**Exercise details:** As soon as the line containing "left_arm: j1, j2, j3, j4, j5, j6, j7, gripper" appears in the material below, start returning lines exactly, and end with the line containing "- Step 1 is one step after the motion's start".

**Given data:**

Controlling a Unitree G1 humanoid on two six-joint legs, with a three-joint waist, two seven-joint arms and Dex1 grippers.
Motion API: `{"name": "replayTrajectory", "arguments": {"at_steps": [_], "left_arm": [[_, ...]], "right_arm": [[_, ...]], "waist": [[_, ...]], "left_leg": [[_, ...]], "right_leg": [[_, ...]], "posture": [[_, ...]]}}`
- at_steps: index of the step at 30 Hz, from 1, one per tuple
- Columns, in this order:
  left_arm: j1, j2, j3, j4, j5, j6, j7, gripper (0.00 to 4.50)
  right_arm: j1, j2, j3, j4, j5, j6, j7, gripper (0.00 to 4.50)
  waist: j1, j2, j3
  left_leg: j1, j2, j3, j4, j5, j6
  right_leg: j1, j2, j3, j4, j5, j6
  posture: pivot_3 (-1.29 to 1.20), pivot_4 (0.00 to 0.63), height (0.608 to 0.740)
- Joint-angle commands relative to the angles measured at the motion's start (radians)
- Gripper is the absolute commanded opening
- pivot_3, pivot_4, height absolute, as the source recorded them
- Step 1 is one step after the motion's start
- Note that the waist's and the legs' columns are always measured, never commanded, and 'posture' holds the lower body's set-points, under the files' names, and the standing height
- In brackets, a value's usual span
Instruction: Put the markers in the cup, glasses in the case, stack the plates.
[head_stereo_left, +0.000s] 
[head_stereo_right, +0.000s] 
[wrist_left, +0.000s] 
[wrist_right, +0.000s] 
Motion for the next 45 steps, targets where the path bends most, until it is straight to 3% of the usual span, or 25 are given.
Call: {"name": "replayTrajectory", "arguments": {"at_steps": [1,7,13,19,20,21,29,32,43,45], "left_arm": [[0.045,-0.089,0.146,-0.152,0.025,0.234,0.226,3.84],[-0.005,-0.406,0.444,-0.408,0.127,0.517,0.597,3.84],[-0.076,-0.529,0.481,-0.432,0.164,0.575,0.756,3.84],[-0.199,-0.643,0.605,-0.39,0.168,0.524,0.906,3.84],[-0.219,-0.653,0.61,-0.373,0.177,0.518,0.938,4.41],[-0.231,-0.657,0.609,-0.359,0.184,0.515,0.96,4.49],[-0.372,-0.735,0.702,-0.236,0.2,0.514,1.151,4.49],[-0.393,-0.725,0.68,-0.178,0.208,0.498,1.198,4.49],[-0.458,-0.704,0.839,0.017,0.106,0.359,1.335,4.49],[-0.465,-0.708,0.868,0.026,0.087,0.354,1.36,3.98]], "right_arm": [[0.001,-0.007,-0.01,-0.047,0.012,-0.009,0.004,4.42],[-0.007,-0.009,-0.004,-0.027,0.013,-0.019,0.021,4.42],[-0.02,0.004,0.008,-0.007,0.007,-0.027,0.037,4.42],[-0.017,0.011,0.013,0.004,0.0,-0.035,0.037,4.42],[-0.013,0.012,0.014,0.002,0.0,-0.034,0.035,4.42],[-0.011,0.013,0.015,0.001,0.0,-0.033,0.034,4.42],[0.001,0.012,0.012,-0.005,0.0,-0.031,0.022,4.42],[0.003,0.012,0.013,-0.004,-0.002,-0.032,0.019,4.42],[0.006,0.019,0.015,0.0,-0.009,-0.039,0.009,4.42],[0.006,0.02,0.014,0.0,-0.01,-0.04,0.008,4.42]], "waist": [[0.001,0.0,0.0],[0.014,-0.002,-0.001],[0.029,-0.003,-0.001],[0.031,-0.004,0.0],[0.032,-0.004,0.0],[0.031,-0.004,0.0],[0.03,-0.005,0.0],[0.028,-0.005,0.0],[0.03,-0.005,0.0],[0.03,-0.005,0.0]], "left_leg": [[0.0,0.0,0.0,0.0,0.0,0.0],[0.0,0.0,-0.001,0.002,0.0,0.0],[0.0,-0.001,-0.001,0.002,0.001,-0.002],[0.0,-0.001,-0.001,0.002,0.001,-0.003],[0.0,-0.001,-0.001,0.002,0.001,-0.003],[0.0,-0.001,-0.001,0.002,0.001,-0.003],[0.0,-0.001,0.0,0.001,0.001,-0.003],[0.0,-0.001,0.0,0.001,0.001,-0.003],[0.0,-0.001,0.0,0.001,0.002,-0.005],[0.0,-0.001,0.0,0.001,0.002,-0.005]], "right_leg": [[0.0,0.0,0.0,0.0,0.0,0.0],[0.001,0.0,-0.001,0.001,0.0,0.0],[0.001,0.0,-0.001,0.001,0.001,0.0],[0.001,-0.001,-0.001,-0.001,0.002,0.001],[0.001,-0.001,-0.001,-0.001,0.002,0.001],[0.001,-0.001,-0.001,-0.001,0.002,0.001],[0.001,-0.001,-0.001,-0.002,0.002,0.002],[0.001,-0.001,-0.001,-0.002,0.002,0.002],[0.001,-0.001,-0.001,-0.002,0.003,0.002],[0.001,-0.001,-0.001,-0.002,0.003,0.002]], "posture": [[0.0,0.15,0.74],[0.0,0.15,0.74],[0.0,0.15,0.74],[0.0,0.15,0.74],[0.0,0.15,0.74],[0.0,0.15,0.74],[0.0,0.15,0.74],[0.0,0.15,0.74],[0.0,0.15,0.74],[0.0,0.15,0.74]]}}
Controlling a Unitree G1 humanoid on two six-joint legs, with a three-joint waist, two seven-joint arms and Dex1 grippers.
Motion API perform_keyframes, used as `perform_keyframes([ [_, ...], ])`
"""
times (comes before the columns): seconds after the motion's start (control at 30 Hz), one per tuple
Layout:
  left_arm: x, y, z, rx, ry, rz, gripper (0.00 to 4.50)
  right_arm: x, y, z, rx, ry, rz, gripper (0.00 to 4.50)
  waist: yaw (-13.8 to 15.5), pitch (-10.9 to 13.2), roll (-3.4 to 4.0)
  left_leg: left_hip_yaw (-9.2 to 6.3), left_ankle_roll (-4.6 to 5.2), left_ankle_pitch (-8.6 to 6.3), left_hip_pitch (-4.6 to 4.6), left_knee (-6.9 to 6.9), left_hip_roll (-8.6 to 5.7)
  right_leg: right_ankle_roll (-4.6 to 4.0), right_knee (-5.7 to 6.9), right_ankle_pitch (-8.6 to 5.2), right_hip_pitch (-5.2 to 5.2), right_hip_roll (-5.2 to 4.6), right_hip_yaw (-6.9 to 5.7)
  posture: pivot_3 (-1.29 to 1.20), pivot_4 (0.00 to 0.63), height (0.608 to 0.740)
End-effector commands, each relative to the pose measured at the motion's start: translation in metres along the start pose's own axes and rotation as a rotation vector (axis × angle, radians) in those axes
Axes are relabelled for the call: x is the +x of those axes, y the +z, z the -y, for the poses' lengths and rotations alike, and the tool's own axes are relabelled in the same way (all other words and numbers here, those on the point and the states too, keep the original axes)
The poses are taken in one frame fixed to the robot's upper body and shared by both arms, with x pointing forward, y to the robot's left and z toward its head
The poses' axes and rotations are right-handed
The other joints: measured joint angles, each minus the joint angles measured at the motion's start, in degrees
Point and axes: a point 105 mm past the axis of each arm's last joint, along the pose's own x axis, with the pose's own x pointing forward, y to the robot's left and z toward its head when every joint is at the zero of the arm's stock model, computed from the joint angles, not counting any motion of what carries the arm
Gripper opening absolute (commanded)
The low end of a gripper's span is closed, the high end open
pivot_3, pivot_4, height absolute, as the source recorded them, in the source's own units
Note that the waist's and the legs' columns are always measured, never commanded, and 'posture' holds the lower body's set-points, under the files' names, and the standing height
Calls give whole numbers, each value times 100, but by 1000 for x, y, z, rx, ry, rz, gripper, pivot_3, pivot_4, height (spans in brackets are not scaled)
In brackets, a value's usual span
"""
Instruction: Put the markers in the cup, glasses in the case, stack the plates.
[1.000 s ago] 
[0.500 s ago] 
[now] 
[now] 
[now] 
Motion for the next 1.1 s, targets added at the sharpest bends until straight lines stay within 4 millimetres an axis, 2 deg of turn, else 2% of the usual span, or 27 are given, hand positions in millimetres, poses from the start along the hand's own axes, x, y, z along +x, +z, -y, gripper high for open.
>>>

**The completed task:**
  left_arm: j1, j2, j3, j4, j5, j6, j7, gripper (0.00 to 4.50)
  right_arm: j1, j2, j3, j4, j5, j6, j7, gripper (0.00 to 4.50)
  waist: j1, j2, j3
  left_leg: j1, j2, j3, j4, j5, j6
  right_leg: j1, j2, j3, j4, j5, j6
  posture: pivot_3 (-1.29 to 1.20), pivot_4 (0.00 to 0.63), height (0.608 to 0.740)
- Joint-angle commands relative to the angles measured at the motion's start (radians)
- Gripper is the absolute commanded opening
- pivot_3, pivot_4, height absolute, as the source recorded them
- Step 1 is one step after the motion's start

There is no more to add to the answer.